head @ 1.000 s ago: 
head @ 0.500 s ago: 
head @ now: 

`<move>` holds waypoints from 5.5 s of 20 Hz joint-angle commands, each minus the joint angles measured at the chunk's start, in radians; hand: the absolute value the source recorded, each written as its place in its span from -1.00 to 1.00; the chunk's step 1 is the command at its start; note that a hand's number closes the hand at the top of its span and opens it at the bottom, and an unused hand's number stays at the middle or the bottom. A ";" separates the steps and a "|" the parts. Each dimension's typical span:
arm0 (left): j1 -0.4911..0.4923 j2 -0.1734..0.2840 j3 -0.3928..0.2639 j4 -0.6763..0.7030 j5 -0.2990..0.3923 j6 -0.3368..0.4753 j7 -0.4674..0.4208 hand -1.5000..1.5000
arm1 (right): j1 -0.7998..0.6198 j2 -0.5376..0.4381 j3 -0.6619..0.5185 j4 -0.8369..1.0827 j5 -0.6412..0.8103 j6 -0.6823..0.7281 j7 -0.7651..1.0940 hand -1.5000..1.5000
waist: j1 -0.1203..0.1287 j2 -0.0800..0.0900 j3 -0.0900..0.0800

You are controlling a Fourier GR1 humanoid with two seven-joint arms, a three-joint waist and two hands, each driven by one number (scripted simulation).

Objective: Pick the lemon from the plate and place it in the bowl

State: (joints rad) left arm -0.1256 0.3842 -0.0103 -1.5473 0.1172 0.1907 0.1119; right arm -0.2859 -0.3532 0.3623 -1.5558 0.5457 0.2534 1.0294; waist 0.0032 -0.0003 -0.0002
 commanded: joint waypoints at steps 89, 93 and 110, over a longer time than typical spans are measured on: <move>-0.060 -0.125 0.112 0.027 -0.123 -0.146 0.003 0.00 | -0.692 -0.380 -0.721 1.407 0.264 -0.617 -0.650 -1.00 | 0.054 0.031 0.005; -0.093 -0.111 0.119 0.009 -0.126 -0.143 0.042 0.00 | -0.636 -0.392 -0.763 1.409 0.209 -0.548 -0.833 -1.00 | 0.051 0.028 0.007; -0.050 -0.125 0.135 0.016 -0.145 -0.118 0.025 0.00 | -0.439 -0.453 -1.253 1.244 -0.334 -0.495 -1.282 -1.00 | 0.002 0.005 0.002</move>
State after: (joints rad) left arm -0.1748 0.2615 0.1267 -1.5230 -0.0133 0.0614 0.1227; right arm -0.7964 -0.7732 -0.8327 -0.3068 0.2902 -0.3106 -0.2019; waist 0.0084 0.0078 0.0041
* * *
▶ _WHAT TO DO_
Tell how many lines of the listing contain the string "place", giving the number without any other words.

▶ _EXERCISE ANSWER_
2